Starting with the line containing "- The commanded" and going on through the line containing "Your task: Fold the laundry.", return the lines of the data below exactly, and only those.

[SUPPLIED ENTRIES Boundary: Start]

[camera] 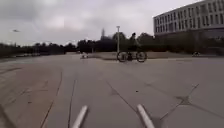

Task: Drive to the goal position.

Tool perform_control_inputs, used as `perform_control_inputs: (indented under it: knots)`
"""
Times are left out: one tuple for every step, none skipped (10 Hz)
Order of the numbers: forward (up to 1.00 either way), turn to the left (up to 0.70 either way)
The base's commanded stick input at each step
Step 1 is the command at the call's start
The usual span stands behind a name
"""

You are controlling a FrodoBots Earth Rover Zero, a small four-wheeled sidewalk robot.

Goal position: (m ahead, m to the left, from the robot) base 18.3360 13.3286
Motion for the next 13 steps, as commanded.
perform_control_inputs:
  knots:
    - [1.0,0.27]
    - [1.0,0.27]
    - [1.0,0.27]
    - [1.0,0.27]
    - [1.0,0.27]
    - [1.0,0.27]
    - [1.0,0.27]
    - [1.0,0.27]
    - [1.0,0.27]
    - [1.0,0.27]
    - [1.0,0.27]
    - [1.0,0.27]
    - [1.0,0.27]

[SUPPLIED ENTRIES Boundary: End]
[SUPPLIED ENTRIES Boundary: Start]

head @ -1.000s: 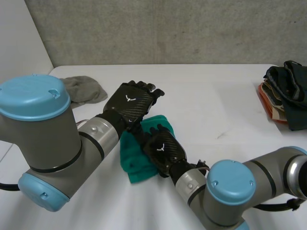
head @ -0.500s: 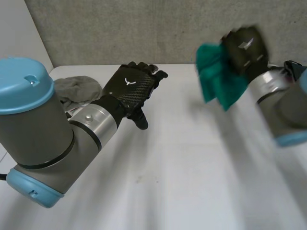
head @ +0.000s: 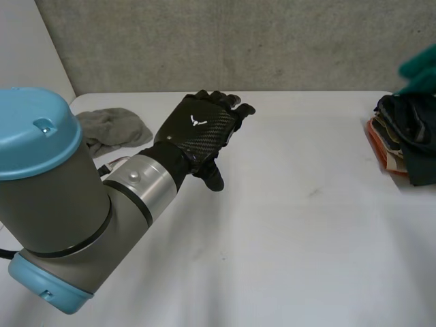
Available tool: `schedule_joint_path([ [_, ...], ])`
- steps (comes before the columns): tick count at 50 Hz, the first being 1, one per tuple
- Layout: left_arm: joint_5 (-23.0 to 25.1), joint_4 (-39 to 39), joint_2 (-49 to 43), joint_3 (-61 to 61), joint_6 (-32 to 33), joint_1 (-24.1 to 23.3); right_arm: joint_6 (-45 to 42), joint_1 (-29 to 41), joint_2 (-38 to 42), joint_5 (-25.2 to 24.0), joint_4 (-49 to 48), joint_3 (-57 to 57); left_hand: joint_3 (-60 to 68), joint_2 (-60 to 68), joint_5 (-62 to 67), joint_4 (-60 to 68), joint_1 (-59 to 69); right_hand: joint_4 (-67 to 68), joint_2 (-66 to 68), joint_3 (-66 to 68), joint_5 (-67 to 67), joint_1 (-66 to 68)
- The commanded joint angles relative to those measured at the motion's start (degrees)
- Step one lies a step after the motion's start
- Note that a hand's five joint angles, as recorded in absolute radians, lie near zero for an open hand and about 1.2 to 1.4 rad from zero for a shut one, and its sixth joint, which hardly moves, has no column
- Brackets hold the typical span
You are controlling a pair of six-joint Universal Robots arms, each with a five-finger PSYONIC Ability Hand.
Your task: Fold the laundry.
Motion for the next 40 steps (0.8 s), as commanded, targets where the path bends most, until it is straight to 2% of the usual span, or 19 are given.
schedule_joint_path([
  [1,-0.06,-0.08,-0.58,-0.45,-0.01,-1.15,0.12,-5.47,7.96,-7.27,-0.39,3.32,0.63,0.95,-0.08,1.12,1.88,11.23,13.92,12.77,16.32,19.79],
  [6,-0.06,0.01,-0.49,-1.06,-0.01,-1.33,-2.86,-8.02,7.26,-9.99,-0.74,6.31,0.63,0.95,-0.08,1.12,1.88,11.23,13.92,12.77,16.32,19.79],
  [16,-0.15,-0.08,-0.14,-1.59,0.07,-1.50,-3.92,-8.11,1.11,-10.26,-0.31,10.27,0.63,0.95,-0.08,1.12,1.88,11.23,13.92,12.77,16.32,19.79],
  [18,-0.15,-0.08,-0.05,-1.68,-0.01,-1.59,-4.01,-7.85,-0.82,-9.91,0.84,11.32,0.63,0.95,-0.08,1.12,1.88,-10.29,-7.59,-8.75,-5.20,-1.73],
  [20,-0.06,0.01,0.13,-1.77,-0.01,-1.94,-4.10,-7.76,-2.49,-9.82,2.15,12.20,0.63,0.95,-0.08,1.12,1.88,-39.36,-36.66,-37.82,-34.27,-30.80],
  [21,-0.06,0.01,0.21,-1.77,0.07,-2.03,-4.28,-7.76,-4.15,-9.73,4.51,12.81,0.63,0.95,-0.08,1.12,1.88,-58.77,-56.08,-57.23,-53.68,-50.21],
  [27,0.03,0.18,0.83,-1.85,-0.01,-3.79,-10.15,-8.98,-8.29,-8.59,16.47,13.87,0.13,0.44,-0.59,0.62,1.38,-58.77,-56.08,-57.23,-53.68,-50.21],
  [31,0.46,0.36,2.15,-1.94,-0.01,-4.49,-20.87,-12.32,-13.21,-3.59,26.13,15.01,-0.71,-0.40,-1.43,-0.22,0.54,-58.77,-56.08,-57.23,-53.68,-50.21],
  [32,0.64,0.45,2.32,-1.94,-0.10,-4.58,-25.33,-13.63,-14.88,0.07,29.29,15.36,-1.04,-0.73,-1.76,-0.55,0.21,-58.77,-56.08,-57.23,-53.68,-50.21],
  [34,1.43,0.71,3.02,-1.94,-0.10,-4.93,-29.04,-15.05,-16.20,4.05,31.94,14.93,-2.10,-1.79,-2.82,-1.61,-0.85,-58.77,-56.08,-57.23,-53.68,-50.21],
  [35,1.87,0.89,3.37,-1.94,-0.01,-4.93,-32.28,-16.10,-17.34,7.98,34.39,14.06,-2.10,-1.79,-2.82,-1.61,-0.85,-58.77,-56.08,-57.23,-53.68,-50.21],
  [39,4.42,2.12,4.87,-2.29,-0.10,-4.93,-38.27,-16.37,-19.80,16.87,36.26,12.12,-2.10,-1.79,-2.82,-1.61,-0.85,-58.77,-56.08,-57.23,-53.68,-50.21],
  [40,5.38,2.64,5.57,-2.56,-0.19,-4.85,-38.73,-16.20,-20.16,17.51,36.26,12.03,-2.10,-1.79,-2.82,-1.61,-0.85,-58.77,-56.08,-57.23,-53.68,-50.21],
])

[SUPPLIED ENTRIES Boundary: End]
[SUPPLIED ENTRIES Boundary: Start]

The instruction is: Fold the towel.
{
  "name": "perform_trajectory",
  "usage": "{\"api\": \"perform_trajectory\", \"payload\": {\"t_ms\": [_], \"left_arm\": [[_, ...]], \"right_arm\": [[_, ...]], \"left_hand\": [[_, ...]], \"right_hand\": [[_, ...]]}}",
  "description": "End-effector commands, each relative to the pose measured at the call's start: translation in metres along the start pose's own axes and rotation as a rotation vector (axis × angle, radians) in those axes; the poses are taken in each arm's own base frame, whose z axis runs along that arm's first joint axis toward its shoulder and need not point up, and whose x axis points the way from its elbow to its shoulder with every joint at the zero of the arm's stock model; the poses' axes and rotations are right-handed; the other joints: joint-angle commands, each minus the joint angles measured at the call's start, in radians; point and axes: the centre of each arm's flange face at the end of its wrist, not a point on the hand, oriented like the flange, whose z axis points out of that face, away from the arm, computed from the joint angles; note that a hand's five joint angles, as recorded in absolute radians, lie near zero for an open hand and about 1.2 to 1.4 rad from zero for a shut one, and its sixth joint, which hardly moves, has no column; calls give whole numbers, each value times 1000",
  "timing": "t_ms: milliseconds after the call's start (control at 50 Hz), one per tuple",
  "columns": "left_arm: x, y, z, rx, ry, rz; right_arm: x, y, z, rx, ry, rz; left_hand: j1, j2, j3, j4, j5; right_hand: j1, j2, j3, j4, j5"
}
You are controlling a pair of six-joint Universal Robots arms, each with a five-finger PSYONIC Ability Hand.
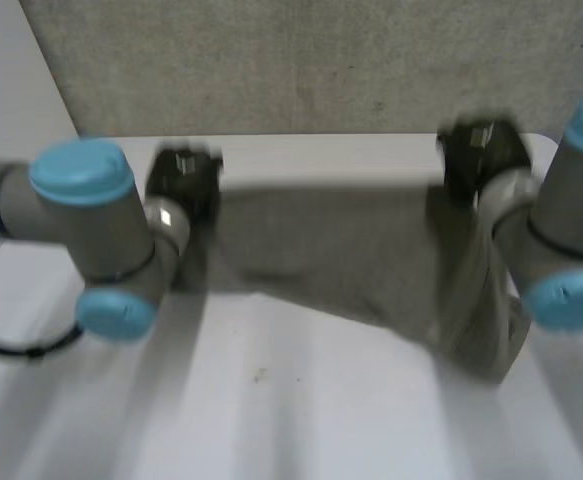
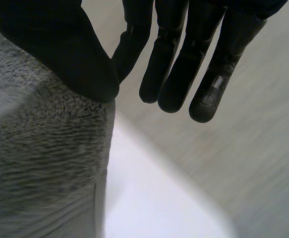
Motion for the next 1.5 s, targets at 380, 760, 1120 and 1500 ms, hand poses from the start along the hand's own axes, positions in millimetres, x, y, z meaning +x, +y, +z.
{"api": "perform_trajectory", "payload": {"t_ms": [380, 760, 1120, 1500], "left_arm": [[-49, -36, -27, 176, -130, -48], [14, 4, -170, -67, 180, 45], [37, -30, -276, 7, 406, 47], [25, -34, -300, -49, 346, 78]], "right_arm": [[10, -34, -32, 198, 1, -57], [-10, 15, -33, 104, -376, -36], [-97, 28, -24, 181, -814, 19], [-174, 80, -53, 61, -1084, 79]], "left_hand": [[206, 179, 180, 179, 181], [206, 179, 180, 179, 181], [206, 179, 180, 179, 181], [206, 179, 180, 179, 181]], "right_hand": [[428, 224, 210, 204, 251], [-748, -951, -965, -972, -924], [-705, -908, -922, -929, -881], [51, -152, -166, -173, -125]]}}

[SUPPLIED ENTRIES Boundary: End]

#### REPLY
- The commanded joint angles relative to those measured at the motion's start (degrees)
- Step one lies a step after the motion's start
- Note that a hand's five joint angles, as recorded in absolute radians, lie near zero for an open hand and about 1.2 to 1.4 rad from zero for a shut one, and its sixth joint, which hardly moves, has no column
- Brackets hold the typical span
You are controlling a pair of six-joint Universal Robots arms, each with a five-finger PSYONIC Ability Hand.
Your task: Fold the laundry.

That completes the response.